*** Opening RECORDED INFORMATION ***

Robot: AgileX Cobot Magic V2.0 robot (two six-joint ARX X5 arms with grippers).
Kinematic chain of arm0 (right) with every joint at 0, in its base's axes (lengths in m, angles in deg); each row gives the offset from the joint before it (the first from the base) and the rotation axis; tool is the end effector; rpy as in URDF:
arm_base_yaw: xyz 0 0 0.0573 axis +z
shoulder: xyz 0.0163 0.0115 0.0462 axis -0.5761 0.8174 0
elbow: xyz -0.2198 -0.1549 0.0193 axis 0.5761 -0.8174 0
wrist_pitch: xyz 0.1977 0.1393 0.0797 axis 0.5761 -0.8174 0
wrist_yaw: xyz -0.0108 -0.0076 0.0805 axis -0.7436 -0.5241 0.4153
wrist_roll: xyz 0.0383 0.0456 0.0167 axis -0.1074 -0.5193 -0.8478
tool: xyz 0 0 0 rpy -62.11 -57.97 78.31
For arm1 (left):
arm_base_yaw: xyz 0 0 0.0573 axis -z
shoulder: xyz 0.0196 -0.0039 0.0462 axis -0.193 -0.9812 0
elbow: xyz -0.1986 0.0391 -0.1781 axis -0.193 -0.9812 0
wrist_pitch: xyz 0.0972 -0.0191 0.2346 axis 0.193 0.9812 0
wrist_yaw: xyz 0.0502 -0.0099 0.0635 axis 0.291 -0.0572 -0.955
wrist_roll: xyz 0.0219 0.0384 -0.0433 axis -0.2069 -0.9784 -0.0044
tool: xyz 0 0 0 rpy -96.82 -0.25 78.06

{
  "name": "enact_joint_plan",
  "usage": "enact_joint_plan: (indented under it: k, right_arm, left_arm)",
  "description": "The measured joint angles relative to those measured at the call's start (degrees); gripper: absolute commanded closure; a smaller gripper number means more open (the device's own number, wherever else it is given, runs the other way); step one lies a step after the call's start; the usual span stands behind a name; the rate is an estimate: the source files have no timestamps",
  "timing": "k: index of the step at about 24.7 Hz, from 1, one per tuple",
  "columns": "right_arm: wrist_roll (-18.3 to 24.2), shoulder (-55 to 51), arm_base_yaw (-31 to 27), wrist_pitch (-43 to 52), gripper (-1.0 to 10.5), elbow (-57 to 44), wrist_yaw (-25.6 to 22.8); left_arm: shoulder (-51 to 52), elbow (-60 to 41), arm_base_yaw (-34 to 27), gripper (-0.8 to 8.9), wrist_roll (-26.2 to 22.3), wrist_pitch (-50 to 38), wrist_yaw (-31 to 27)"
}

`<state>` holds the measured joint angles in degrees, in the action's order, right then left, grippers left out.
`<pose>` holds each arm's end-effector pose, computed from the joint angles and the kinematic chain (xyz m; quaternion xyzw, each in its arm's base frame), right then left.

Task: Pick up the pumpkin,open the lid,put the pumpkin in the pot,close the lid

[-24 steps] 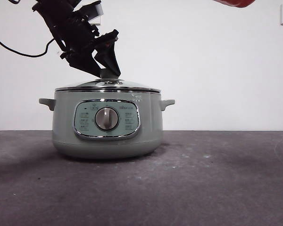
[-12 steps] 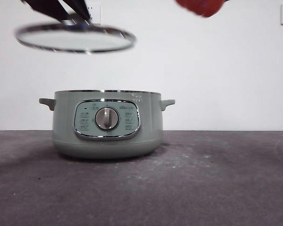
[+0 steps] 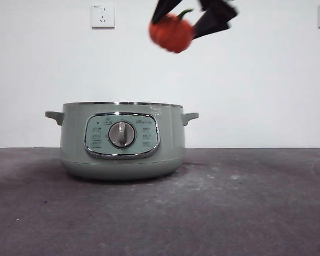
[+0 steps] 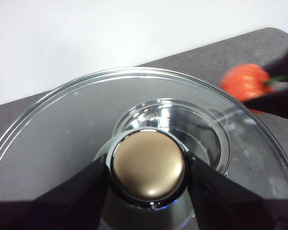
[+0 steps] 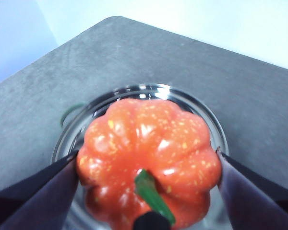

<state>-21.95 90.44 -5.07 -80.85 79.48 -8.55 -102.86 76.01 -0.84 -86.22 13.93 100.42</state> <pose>0.3339 0.2043 0.3563 -0.0479 0.2200 0.3587 0.9059 0.1810 -0.0412 0.4616 0.0541 0.1929 -0.1946 0.9602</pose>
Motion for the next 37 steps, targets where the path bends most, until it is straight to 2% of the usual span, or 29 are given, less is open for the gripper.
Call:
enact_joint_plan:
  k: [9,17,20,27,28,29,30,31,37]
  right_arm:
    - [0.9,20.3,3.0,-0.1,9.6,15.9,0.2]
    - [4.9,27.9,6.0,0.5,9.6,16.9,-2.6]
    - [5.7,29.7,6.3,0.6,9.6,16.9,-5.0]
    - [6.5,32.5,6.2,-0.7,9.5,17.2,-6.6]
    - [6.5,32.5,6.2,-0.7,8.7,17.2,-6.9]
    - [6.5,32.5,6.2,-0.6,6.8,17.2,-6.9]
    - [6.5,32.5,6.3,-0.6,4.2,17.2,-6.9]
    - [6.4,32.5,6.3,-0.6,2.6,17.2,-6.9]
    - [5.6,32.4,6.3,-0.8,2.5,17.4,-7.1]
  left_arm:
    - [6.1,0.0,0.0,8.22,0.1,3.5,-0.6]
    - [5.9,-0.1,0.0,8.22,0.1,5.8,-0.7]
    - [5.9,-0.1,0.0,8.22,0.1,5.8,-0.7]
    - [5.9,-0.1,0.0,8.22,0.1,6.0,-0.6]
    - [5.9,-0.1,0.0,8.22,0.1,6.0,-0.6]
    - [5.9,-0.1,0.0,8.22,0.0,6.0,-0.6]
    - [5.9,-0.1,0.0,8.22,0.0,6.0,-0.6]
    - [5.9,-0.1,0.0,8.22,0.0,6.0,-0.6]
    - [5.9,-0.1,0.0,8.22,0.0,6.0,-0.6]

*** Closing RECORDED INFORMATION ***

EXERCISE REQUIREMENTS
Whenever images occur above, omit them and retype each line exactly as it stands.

WRITTEN ANSWER
Robot: AgileX Cobot Magic V2.0 robot (two six-joint ARX X5 arms with grippers).
Kinematic chain of arm0 (right) with every joint at 0, in its base's axes (lengths in m, angles in deg); each row gives the offset from the joint before it (the first from the base) and the rotation axis; tool is the end effector; rpy as in URDF:
arm_base_yaw: xyz 0 0 0.0573 axis +z
shoulder: xyz 0.0163 0.0115 0.0462 axis -0.5761 0.8174 0
elbow: xyz -0.2198 -0.1549 0.0193 axis 0.5761 -0.8174 0
wrist_pitch: xyz 0.1977 0.1393 0.0797 axis 0.5761 -0.8174 0
wrist_yaw: xyz -0.0108 -0.0076 0.0805 axis -0.7436 -0.5241 0.4153
wrist_roll: xyz 0.0383 0.0456 0.0167 axis -0.1074 -0.5193 -0.8478
tool: xyz 0 0 0 rpy -62.11 -57.97 78.31
For arm1 (left):
arm_base_yaw: xyz 0 0 0.0573 axis -z
shoulder: xyz 0.0196 -0.0039 0.0462 axis -0.193 -0.9812 0
elbow: xyz -0.1986 0.0391 -0.1781 axis -0.193 -0.9812 0
wrist_pitch: xyz 0.0972 -0.0191 0.2346 axis 0.193 0.9812 0
wrist_yaw: xyz 0.0502 -0.0099 0.0635 axis 0.291 -0.0572 -0.955
wrist_roll: xyz 0.0219 0.0384 -0.0433 axis -0.2069 -0.9784 -0.0044
tool: xyz 0 0 0 rpy -96.82 -0.25 78.06

{
  "name": "enact_joint_plan",
  "usage": "enact_joint_plan: (indented under it: k, right_arm, left_arm)",
  "description": "The measured joint angles relative to those measured at the call's start (degrees); gripper: absolute commanded closure; a smaller gripper number means more open (the device's own number, wherever else it is given, runs the other way); step one lies a step after the call's start; the usual span stands behind a name; the rate is an estimate: the source files have no timestamps",
  "timing": "k: index of the step at about 24.7 Hz, from 1, one per tuple",
  "columns": "right_arm: wrist_roll (-18.3 to 24.2), shoulder (-55 to 51), arm_base_yaw (-31 to 27), wrist_pitch (-43 to 52), gripper (-1.0 to 10.5), elbow (-57 to 44), wrist_yaw (-25.6 to 22.8); left_arm: shoulder (-51 to 52), elbow (-60 to 41), arm_base_yaw (-34 to 27), gripper (-0.8 to 8.9), wrist_roll (-26.2 to 22.3), wrist_pitch (-50 to 38), wrist_yaw (-31 to 27)"
}

`<state>` holds the measured joint angles in degrees, in the action's order, right then left, grippers left out.
`<pose>` holds each arm's end-effector pose, computed from the joint angles and the kinematic chain (xyz m; quaternion xyzw, each in its arm's base frame), right then left.

Task: Pick up the pumpkin,open the lid,put the pumpkin in the pot,close the lid

[-24 steps] 
[-12 steps] 
[+0 steps] 
[+0 steps] 
[+0 steps] 

<state>-21.95 90.44 -5.07 -80.85 79.48 -8.55 -102.86 76.01 -0.84 -86.22 13.93 100.42</state> <pose>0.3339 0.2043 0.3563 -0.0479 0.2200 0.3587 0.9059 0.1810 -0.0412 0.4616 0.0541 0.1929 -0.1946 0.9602</pose>
Motion for the next 37 steps, targets where the path bends most, until it is straight to 2% of the usual span, or 29 are given, less is open for the gripper.
Call:
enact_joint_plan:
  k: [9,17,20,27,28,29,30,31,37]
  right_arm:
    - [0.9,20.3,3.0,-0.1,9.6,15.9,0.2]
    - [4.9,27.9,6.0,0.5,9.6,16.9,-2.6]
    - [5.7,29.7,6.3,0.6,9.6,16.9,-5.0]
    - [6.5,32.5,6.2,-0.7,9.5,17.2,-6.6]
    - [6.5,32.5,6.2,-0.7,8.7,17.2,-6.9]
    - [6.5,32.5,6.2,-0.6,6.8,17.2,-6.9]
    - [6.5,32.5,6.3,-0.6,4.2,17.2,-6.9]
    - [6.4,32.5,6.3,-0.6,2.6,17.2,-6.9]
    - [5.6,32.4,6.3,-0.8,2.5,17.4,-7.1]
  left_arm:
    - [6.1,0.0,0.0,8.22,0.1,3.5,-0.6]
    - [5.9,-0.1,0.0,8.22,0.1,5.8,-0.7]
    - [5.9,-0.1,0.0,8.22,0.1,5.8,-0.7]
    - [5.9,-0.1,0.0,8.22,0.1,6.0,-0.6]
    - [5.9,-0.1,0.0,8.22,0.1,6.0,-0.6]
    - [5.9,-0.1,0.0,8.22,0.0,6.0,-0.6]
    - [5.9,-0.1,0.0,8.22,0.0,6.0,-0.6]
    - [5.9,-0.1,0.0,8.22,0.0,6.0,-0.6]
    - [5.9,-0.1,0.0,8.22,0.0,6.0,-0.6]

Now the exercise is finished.